Regardless of sample size traps and efficiency regression models, most people must consider how Hall will perform this season after returning from his ACL injury. I am not arguing that Hall will be ready for Week One of the 2023 season. There is a very real chance he is ready. However, running backs have repeatedly struggled to return to form for quite a while post-ACL injury.

Dan Toomey @DanT_NFL

Kenneth Walker, Seattle Seahawks

Kenneth Walker is a good fantasy running back, but is he as good as the fantasy community thinks? Dynasty Nerds currently has Walker ranked at RB15, or 53 overall in Superflex, which is a respectable RB2. His ADP, however, has him marked as RB8, or 38th overall. That difference is a middle-of-the-5th to the early third, which is a massive opportunity cost.

At 53, you’re looking at QB2s like Cousins and Goff or WR/RBs with some concerns, such as DJ Moore and JK Dobbins. At 38, you’re looking at Tyreek Hill, Mark Andrews, and Javonte Williams—a clear step above the previously mentioned players.

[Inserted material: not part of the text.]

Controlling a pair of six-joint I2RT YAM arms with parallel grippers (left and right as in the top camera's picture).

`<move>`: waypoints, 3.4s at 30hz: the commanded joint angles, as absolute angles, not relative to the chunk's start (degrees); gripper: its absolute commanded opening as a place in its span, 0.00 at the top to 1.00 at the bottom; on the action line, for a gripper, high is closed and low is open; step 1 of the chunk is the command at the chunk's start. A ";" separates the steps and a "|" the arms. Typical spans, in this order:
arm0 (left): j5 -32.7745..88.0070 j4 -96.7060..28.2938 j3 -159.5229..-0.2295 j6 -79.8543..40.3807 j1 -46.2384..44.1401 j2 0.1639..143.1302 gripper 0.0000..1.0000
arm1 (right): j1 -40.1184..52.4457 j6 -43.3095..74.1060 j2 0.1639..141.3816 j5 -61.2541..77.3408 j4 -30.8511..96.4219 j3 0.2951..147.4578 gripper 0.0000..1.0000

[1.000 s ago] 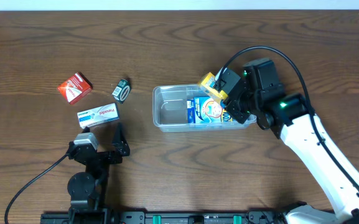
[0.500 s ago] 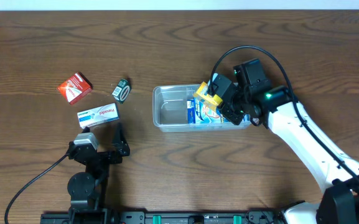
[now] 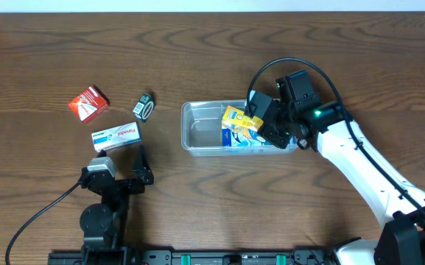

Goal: Pack container

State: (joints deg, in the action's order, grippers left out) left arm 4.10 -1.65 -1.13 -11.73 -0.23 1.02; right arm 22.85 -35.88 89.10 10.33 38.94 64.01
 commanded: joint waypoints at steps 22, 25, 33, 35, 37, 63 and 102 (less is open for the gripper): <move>4.73 -3.66 -0.23 -10.96 -0.45 1.04 0.02 | 24.95 -2.33 89.30 27.31 34.92 64.36 0.99; 4.73 -3.66 -0.23 -10.96 -0.45 1.04 0.02 | 26.50 -0.91 90.19 25.93 34.41 64.31 0.99; 4.73 -3.66 -0.23 -10.96 -0.45 1.04 0.02 | 28.14 0.89 95.81 22.65 33.65 64.31 0.99; 4.73 -3.66 -0.23 -10.96 -0.45 1.04 0.02 | 28.03 0.89 97.08 21.82 33.54 64.31 0.99; 4.73 -3.66 -0.23 -10.96 -0.45 1.04 0.02 | 28.03 1.45 97.93 20.32 33.19 64.31 0.99; 4.73 -3.66 -0.23 -10.96 -0.45 1.04 0.02 | 25.85 5.78 98.50 -2.63 33.19 64.31 0.99; 4.73 -3.66 -0.23 -10.96 -0.45 1.04 0.02 | 36.56 2.74 98.45 3.31 18.79 66.63 0.99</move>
State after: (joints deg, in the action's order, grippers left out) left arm 4.10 -1.65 -1.13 -11.75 -0.23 1.02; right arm 36.36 3.22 97.01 3.20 19.88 65.65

In 2022 he finished RB16 in PPR formats both overall and points-per-game. To get up to eighth, he would need to make a significant leap either in volume or efficiency. It’s unlikely to come with volume as his competition is beefier this year with the newly drafted Zach Charbonnet. He also captured just 7.2% of targets last year, severely limiting his ceiling. To pay off at ADP, he needs to make major improvements in his rushing and receiving game, and exceeding ADP will be nearly impossible.

Brad Custer @MonCalFF

Austin Ekeler, Los Angeles Chargers

PHILADELPHIA, PA – NOVEMBER 07: Los Angeles Chargers running back Austin Ekeler (30) runs the ball during the game between the Los Angeles Chargers and the Philadelphia Eagles on November 7, 2021 at Lincoln Financial Field in Philadelphia, PA. (Photo by Andy Lewis/Icon Sportswire)

Currently priced at RB7, Austin Ekeler is overvalued in dynasty. Although an extremely talented bell cow running back, Ekeler is 28 years old. He will be an elite fantasy contributor for a couple more seasons, but it’s better to sell a year early than a year late. At Ekeler’s price tag, I would much rather invest in a younger player that is a safer long-term asset than a running back who has reached the age cliff and has an injury history.

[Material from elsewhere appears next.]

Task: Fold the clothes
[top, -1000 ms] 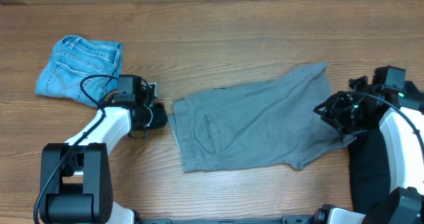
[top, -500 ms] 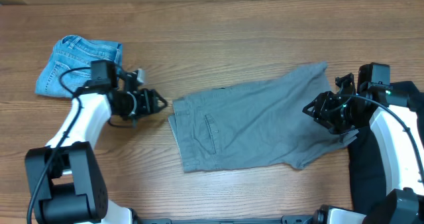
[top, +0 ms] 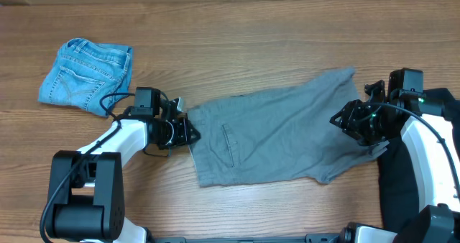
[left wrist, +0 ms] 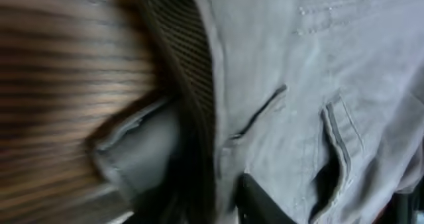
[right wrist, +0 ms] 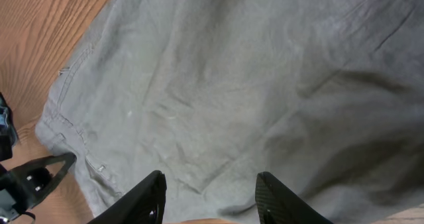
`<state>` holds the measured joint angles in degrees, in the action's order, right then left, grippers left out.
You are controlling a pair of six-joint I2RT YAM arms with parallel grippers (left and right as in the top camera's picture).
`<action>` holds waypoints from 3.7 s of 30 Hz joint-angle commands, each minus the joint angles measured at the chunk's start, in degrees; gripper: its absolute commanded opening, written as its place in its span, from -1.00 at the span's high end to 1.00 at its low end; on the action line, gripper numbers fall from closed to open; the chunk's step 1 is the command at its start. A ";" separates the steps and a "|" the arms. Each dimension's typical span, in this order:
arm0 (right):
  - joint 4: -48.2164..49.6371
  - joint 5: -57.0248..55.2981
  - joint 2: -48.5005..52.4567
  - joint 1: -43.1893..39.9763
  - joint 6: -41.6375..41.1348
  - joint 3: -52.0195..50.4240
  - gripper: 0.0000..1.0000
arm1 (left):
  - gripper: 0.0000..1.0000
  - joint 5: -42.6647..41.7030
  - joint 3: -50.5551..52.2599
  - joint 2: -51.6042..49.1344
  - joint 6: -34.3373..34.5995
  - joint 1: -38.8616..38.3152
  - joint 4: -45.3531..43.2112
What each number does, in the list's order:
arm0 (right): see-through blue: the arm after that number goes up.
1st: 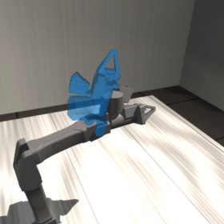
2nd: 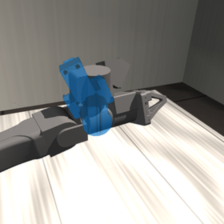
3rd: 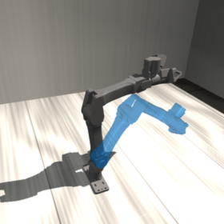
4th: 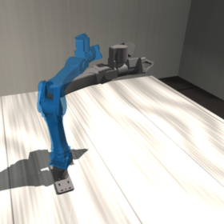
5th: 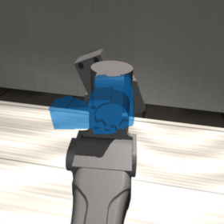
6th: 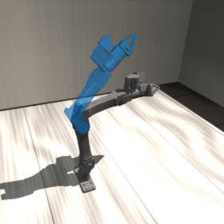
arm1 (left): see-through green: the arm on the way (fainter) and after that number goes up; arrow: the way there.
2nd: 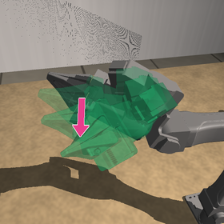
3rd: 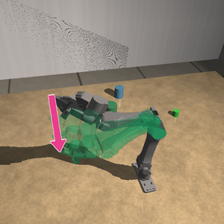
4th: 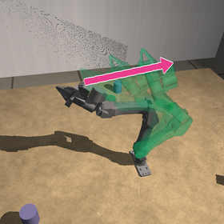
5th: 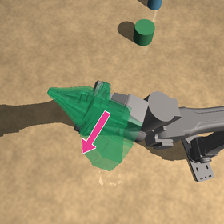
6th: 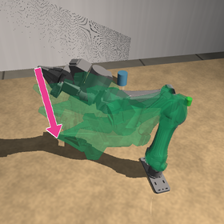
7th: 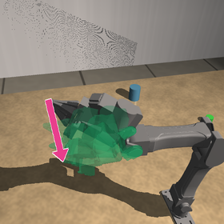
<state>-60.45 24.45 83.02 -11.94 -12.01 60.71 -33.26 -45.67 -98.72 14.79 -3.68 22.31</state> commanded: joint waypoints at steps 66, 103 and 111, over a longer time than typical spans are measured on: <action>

Some options to pursue instead of Ekeler at a later ADP would include DK Metcalf, Travis Etienne, Christian Watson, and Rhamondre Stevenson. In a recent startup I was involved in, I saw Ekeler drafted in the early third round (as RB6) before the likes of Tee Higgins, Jaylen Waddle, Jahmyr Gibbs, Devonta Smith, and Chris Olave. I would much rather have any of those players’ careers than a year or two of Austin Ekeler. Could Ekeler help you win a championship? Maybe. Could he get hurt and cut next offseason and watch as his dynasty value tanks? Maybe. Ekeler is too risky to be the dynasty RB7.

Bobby Bishop @ImBobbyBish

James Cook – Buffalo Bills

James Cook is being overvalued as the RB29. First, let’s start with the fact that he finished as the RB44 last season. He was in the smaller half of a timeshare with Devin Singletary. He comes into the 2023 season, and some believe he is poised to be the primary back. Let’s not forget that the Bills brought in former Patriot Damien Harris during free agency.

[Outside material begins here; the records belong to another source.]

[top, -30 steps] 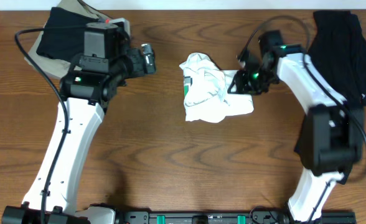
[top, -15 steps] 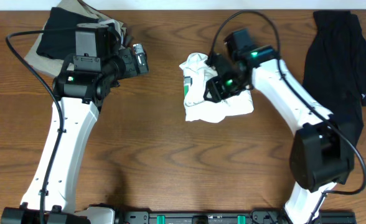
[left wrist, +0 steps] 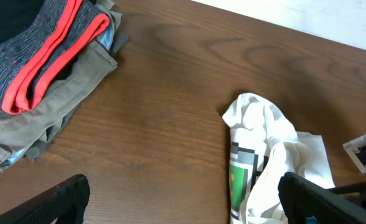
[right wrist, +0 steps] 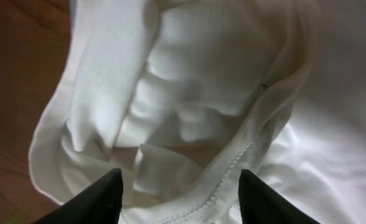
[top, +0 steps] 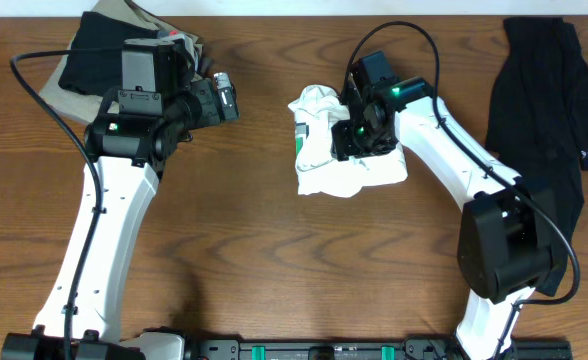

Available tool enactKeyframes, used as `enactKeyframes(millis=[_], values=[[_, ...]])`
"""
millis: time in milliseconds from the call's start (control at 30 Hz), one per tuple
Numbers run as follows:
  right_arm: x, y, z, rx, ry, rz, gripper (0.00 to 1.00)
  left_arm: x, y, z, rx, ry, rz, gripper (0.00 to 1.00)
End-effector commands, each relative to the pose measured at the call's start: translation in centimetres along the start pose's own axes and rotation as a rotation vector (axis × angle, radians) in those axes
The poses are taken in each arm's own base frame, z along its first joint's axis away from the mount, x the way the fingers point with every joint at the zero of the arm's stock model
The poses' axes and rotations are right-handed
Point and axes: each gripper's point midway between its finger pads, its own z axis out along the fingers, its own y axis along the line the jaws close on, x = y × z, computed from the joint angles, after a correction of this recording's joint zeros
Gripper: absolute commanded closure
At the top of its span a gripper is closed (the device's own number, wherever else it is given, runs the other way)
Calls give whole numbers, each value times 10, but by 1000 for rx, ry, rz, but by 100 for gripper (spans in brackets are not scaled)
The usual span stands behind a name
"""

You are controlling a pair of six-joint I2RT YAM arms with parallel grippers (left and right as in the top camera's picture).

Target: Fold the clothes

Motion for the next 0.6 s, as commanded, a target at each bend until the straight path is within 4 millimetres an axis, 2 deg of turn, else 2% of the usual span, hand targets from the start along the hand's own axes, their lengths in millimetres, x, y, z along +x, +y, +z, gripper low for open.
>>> enactKeyframes(millis=[0, 100, 200, 367, 567], values=[[7, -3, 13, 23, 37, 26, 52, 0, 2, -1, 0, 0, 5, 2], [9, -4, 14, 26, 47, 29, 83, 0, 2, -1, 0, 0, 5, 2], [9, -7, 13, 28, 48, 38, 99, 1, 2, -1, -1, 3, 4, 2], [14, -24, 6, 42, 75, 85, 99, 1, 2, -1, -1, 4, 4, 2], [10, -60, -28, 60, 68, 181, 99, 1, 2, -1, -1, 4, 4, 2]])
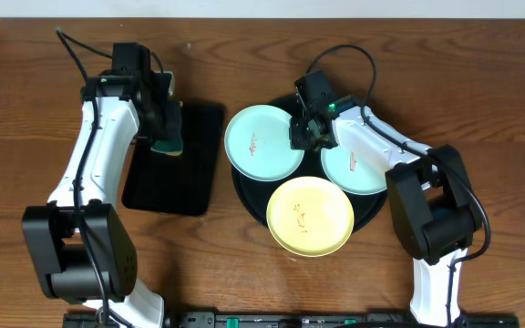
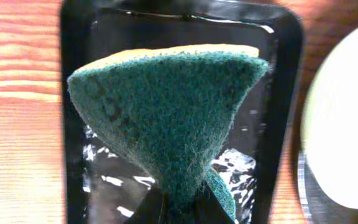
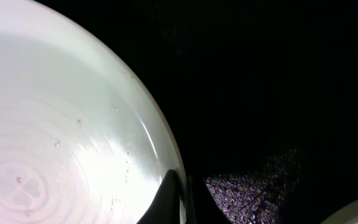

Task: Clean dirty plates on tray and stack at the side
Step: 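Grasp the green sponge with the left gripper and lift it, then scrub the held mint plate with the sponge in the left gripper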

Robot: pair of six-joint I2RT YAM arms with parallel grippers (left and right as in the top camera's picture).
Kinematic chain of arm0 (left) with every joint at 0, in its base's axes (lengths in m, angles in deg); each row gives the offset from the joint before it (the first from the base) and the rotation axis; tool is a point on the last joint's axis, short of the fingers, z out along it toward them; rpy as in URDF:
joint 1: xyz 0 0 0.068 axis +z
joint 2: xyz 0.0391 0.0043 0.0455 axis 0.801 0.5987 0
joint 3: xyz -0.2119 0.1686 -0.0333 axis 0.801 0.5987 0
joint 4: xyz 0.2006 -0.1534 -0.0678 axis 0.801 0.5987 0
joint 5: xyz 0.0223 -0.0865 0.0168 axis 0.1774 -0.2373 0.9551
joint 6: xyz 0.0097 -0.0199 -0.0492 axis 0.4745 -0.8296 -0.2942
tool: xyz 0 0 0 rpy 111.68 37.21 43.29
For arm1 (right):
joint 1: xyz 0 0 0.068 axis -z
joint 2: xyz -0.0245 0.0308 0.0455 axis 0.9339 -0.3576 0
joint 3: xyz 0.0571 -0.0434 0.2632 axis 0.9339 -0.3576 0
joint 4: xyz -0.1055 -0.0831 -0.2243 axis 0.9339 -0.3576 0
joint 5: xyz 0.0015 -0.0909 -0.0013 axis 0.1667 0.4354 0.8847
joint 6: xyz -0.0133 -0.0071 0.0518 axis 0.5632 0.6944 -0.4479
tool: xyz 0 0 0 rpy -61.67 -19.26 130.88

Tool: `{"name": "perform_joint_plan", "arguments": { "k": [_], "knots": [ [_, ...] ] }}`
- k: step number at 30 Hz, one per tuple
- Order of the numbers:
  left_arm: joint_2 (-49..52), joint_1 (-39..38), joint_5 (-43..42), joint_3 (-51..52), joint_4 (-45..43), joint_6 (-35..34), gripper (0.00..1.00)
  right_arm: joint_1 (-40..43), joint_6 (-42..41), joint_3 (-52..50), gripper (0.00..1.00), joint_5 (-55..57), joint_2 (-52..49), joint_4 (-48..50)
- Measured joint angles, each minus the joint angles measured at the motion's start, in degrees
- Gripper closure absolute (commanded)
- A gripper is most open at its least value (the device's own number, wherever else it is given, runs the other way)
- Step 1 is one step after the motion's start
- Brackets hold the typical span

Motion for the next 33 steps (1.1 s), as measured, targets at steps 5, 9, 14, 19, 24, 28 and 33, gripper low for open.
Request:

Even if Cook does have the Singletary role in this year’s timeshare, it doesn’t bode well for him. Singletary finished as the RB23. Singletary got more work due to Cook being a rookie. Now he has another year and training camp under his belt; the carry split should be closer to 50/50. Even if it’s 60/40 and Cook is on the heavy side, he won’t have enough volume to be a top-30 running back.

The Bills are built for passing. Cook is a decent pass catcher, but with Nyhiem Hines there to fill that role, there isn’t the PPR upside for Cook. The Bills have had around 300 carries split between the running backs in the past few seasons. 60% of that would give Cooks 180 carries. Even with his impressive 5.77 yards per carry, Cook would be looking at just over 1000 yards. He would need another 59 points to get him to the RB29 spot in 2022. I don’t see him having touchdowns or receptions to get him there.